* **WORK ITEM**: In this exercise, reproduce the whole listing exactly.
[SUPPLIED MATERIAL — start]
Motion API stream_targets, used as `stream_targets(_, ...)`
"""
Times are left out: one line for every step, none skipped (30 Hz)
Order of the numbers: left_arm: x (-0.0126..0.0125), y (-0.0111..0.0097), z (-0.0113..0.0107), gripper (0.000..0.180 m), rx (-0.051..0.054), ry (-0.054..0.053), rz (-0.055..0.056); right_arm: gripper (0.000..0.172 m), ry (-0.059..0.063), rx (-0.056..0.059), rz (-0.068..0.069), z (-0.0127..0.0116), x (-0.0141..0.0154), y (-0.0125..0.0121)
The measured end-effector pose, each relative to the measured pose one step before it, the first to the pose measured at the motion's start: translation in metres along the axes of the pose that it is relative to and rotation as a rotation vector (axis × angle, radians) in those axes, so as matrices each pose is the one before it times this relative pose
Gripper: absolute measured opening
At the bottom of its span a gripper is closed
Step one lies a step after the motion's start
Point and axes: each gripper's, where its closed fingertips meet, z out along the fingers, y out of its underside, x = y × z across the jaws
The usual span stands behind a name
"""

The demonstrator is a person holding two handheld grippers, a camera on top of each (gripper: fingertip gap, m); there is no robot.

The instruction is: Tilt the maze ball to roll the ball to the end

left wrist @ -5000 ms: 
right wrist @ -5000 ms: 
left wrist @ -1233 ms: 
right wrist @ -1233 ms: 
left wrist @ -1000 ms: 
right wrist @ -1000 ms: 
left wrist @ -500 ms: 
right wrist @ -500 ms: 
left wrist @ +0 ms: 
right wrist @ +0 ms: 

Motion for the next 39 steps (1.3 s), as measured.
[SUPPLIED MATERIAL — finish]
* **PROBLEM SOLUTION**:
Motion API stream_targets, used as `stream_targets(_, ...)`
"""
Times are left out: one line for every step, none skipped (30 Hz)
Order of the numbers: left_arm: x (-0.0126..0.0125), y (-0.0111..0.0097), z (-0.0113..0.0107), gripper (0.000..0.180 m), rx (-0.051..0.054), ry (-0.054..0.053), rz (-0.055..0.056); right_arm: gripper (0.000..0.172 m), ry (-0.059..0.063), rx (-0.056..0.059), rz (-0.068..0.069), z (-0.0127..0.0116), x (-0.0141..0.0154), y (-0.0125..0.0121)
The measured end-effector pose, each relative to the measured pose one step before it, the first to the pose measured at the motion's start: translation in metres along the axes of the pose that it is relative to and rotation as a rotation vector (axis × angle, radians) in those axes, so as matrices each pose is the one before it times this relative pose
Gripper: absolute measured opening
At the bottom of its span a gripper is closed
Step one lies a step after the motion's start
Point and axes: each gripper's, where its closed fingertips meet, z out along the fingers, y out of its underside, x = y × z across the jaws
The usual span stands behind a name
"""

The demonstrator is a person holding two handheld grippers, a camera on top of each (gripper: fingertip gap, m); there is no robot.

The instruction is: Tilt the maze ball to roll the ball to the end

left wrist @ -5000 ms: 
right wrist @ -5000 ms: 
left wrist @ -1233 ms: 
right wrist @ -1233 ms: 
left wrist @ -1000 ms: 
right wrist @ -1000 ms: 
left wrist @ -500 ms: 
right wrist @ -500 ms: 
left wrist @ +0 ms: 
right wrist @ +0 ms: 

Motion for the next 39 steps (1.3 s), as measured.

What the answer needed to say has been said.